René Mouriaud :C’est tout à fait inutile voire nuisible puisque le préambule de la constitution de la 4ème République, repris dans la 5ème,  précise que chaque salarié a le droit de se syndicaliser ou de ne pas le faire dans le syndicat qu’il souhaite. A partir de là, il ne s’agit que de paroles incantatoires sans portée. Il avait d’ailleurs voulu ouvrir sa relation avec les syndicats lors du premier sommet social suivant son élection mais le tout a été écrasé par l’affaire du tweet de sa compagne.

La social-démocratie à la française restera-t-elle un doux rêve tant que les syndicats français seront ce qu’ils sont ?

Benoît Broignard : La social-démocratie à la français n’existe pour l’instant tout simplement pas, il ne s’agit que d’un positionnement politique un peu flou qui ne recouvre rien et dont ont cherche toujours la véritable définition et le véritable projet. L’idée est-elle de s’inspirer de Tony Blair ? De Gerhard Schröder ? Je ne sais pour l’instant pas ce que les socialistes entendent par social-démocratie à la française mais tant que personne n’en fera autre chose qu’un slogan politique ou un concept marketing subliminal, elle n’existera pas.

Le gouvernement attend des partenaires sociaux qu’ils proposent des mesures permettant plus de souplesse à l’emploi et plus de protection pour les employés. Cela n’est-il pas profondément incompatible dans la structure syndicale française ?

 Benoît Broignard :L’augmentation parallèle de ces deux concepts est effectivement totalement incompatible. C’est d’ailleurs étonnant et amusant de voir qu’une loi va être proposée en cas d’échec de la négociation, ce qui est le plus probable, car une fois encore cela témoigne de l’échec des syndicats de patrons aussi bien que de salariés et plus généralement du dialogue social français. Une loi présentée dans ce contexte aura, comme d’habitude, ne satisfera ni les uns ni les autres et aboutira à quelque chose de tiède et sans consistance. Les syndicats, patrons et salariés, ne sont pas illégitimes pour intervenir mais ils pourraient être encore plus légitimes s’ils parvenaient à fonctionner ensemble plutôt que de se braquer sur des positions dogmatiques. Au final, une fois encore, ce sont les français, les travailleurs, qui sont les perdants d’une discussion impossible.

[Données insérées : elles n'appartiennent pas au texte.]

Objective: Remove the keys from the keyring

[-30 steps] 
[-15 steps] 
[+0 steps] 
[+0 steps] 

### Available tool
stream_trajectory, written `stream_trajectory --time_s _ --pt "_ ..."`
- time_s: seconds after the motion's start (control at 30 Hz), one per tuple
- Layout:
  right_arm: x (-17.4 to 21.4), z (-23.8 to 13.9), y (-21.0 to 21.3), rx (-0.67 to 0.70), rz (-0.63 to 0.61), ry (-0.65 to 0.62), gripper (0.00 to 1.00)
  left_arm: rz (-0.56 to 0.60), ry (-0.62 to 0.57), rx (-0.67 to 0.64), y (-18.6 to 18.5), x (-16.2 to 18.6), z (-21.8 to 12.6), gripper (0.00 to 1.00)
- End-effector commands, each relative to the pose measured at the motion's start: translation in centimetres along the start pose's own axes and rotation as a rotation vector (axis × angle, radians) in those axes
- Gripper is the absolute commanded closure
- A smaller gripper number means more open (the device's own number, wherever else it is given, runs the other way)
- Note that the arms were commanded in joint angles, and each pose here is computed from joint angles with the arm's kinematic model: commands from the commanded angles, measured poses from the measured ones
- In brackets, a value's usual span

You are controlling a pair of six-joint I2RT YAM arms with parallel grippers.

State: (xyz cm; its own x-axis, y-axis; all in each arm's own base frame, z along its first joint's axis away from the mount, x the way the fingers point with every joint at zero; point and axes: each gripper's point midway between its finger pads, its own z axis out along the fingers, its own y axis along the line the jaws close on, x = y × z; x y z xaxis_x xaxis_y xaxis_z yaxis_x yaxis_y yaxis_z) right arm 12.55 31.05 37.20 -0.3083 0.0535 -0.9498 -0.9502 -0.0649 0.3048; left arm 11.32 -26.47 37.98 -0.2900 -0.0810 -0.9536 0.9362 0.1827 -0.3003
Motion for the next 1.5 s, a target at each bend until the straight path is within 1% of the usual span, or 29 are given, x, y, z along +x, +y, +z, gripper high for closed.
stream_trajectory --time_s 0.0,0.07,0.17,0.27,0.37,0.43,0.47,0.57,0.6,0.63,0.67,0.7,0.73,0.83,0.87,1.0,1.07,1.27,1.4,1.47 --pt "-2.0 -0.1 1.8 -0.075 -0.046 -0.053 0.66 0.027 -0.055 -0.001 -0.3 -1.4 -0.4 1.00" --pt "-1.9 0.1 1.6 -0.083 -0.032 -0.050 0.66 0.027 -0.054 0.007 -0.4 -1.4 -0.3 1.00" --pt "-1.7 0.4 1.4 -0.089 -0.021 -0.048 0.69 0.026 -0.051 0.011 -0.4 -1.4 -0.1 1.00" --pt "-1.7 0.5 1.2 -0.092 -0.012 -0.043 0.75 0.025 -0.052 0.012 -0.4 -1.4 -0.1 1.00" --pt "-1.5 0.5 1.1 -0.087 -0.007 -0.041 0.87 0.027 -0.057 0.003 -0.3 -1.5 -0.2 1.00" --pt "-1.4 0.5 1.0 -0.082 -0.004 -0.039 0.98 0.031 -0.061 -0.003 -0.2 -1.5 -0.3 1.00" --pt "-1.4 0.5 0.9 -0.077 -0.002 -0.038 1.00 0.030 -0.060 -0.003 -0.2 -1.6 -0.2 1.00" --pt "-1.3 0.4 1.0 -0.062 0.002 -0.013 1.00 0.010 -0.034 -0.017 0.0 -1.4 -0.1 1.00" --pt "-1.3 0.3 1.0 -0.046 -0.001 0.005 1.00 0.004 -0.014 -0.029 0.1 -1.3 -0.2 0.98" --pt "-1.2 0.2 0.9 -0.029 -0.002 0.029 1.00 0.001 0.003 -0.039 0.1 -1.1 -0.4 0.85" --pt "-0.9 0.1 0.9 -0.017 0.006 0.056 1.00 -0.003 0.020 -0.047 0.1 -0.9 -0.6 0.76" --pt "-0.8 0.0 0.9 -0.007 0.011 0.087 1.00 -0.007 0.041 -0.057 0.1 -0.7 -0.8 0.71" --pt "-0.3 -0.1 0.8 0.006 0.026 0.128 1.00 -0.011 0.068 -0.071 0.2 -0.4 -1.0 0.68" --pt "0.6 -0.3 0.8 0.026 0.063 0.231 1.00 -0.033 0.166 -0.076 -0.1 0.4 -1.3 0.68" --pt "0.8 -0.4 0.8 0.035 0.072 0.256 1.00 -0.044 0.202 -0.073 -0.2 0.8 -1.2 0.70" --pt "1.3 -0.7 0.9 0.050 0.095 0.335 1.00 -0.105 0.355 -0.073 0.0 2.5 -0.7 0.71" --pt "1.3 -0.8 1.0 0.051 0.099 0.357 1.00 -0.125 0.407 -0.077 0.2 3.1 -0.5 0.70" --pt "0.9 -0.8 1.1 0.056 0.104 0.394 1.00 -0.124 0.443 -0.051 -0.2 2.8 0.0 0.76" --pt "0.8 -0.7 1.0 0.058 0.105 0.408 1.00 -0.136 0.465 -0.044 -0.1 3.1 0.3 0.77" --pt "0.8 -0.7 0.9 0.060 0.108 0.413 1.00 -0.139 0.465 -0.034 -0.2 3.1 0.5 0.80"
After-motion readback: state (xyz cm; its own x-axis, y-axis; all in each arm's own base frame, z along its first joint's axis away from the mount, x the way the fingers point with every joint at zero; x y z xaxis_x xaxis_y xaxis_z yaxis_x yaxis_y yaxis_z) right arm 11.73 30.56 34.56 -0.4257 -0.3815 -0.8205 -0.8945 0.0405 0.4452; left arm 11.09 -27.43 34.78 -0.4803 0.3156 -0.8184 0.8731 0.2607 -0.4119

René Mouriaud : La flexicurité a quelque chose d’une oxymore comme le disent les linguistesmais il est notable malgré tout que la CFDT et la CGT ont essayé de réfléchir à des formules qui permettraient de licencier facilement tout en protégeant les salariés. Il faudrait pour cela entrer dans une logique de la gestion du travail très administrative en créant un statut d’employé entre les emplois et le Medef y est profondément allergique. C’est effectivement une réforme qui serait très profonde et impliquerait des modifications profondes de notre façon de notre rapport au travail et au chômage dégressif.